GCs who choose to bid on these incomplete plans could categorize all undefined, missing, and erroneous information into an incomplete design contingency line item. This is the conceptual sum-total of not paying for a full design. This is not an indictment of the Architect, and it shouldn’t be presented as such. GCs are not in a position to know what the Architect was paid to do.
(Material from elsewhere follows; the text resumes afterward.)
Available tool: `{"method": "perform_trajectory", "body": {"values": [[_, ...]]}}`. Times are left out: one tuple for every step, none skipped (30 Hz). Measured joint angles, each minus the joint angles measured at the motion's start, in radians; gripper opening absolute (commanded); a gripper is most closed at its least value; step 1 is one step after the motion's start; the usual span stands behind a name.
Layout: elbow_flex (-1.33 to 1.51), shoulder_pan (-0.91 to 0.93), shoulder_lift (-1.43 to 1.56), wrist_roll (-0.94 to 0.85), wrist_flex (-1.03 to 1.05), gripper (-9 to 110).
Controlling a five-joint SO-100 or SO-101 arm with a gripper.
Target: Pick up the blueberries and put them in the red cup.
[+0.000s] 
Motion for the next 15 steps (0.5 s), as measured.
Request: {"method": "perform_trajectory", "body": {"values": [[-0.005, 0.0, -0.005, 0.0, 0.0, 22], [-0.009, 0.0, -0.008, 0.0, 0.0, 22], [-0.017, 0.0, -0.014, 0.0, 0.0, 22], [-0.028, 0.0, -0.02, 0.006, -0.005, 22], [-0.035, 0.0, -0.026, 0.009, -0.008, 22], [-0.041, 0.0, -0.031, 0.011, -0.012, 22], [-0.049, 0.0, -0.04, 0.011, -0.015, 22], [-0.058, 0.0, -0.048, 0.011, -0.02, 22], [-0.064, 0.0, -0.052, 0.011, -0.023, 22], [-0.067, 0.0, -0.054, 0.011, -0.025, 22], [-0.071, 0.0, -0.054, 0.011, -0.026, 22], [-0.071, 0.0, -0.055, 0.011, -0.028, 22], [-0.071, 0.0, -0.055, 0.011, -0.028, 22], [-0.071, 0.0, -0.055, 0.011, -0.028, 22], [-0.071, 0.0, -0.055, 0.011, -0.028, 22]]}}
It behooves them to make charitable and respectful assumptions of the Architect while remaining truthful about the state of the plans.
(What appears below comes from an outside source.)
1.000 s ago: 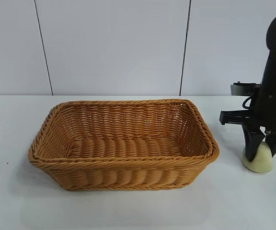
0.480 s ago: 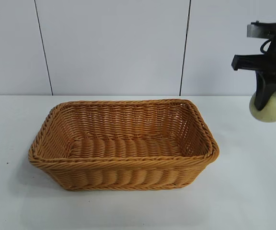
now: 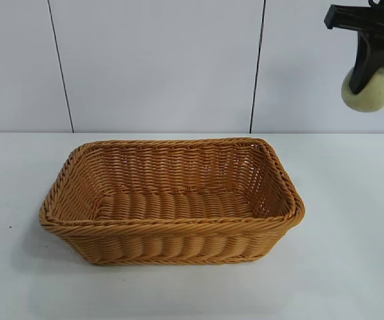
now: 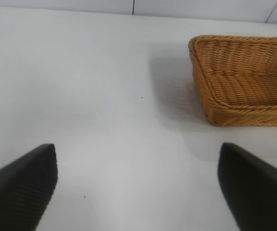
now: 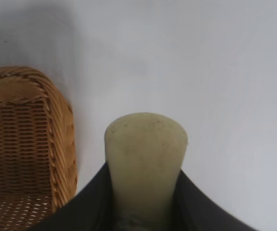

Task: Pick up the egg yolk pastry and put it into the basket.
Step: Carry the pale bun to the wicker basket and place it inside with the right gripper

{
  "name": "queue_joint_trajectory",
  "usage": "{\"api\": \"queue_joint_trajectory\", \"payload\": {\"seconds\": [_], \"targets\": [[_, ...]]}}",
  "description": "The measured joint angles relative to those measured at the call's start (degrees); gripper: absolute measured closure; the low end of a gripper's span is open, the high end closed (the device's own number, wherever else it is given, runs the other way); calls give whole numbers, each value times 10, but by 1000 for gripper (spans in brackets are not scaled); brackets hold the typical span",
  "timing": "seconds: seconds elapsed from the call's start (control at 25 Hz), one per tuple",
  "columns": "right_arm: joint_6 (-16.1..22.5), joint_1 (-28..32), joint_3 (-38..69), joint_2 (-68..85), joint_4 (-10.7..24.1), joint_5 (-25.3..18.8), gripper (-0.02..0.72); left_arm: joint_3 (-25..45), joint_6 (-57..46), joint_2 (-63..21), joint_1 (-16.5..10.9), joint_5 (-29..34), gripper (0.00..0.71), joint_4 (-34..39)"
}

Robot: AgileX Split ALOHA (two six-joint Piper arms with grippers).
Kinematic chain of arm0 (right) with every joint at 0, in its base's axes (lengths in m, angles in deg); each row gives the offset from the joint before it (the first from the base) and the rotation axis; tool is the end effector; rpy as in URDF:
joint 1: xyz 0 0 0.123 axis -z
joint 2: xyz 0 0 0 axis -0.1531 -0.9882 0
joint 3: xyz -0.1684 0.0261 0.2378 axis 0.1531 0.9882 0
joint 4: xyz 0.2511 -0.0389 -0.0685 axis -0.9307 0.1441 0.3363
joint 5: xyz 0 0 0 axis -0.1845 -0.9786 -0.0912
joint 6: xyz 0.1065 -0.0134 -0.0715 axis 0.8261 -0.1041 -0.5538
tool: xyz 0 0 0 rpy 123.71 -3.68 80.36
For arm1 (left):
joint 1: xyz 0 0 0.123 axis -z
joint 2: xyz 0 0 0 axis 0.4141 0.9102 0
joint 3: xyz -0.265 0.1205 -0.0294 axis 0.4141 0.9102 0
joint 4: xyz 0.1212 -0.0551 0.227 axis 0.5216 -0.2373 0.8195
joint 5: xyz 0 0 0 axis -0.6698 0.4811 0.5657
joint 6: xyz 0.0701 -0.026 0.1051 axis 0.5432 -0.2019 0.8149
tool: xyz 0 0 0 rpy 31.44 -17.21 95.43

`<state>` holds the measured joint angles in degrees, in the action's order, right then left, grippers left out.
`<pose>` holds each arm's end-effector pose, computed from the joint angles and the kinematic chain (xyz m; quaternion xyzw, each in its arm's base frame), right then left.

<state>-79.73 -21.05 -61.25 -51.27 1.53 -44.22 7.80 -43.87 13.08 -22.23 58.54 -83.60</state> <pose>0.3789 0.0901 0.2620 -0.0205 0.9808 0.0666 0.1822 0.0299 -0.0068 0.2668 0.0132 0.8512 -0.0377 0.5232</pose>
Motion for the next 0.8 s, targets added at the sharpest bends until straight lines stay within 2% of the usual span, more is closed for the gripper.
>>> {"api": "queue_joint_trajectory", "payload": {"seconds": [0.32,0.56,0.8], "targets": [[34,-127,0,0,-3,21,526,0,0,0,0,0,44,0],[61,-199,0,-13,-5,73,526,0,0,0,0,0,44,0],[72,-233,0,-80,-7,143,526,0,0,0,0,0,44,0]]}}
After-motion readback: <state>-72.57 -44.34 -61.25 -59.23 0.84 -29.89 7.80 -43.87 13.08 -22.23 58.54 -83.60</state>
“Erik, I see what you’re looking at but I really think somethings missing here…”

Depending on the situation, it may be wise for GCs to choose not to bid. Clients competitively bidding their project with half-finished plans, short bid deadlines, and impossible start dates are obviously not real opportunities. GCs could cite the plan development percentage as reason for declining to bid. Bids are not free. Bidding a false flag project just to assuage client anxiety, or to avoid upsetting an Architect consumes enormous amounts of time, energy, and money from the market.

By extension, these GCs could reasonably expect the same actions of their subcontractors (subs). Stopping the madness of (over)pricing incomplete designs would benefit everyone.

Compensation in the form of negotiated agreements, or paying for design assist services are reasonable alternatives the client could consider when their project fails to attract market attention.


“The best time to plant a tree was 20 years ago. The second best time is now.” – Chinese Proverb

The real obstacle to successful bidding isn’t recognizing that the system has flaws, it’s recognizing how your flaws impact the system. Clients should not expect minimum design to render maximum project value. Architects should not leverage their position as gatekeeper of job opportunities to force GCs to bid incomplete designs. GCs should be honest and forthright about development discrepancies. Playing politics to protect the incomplete design from criticism while overpricing the project serves to encourage these ruinous practices for everyone.

Think it through

Here are four truths we should all be able to agree upon:

  • Nobody’s work is free.
  • Risk is expensive
  • Time is money
  • You get more of whatever you encourage
  • In you’re not aiming at your target, you’re missing

The real obstacles to successful bidding/business come wherever professionals act in contravention to these truths. Pretending that business pressures excuse deliberate choices to short-change professionalism will inevitably lead to higher costs, lower quality, and market constriction for everyone.

In college management course I recall how the professors stressed that there were many different ways to handle business problems. While I can’t prove this to be false, I can say that giving professionals a chance to be honest and forthright will work a certain percentage of the time. As to the rest, I’ve found that working with dishonest people tends to give you lots of opportunities to hone your management skills!

My advice is to avoid them since their motivations are guided by malice.


It won’t stop their sinking, but taking shots at you warms the water…

Philosophically speaking, life is like a path. If we live according to tolerances with the aim of meeting minimums, we’re rewarded with insecure footing on a dark and narrow precipice. In contrast, if we live according to targeted beliefs, we’re rewarded with wide open lanes which reveal more of what’s to come.

The obstacles on that path aren’t about logistics, data sets, or market trends. The real obstacles are the choices we make knowing they’re wrong. Simple answers often demand hard choices. Ask yourself if professionals fifty years from now will still face these obstacles or if this is the generation that removed them for good.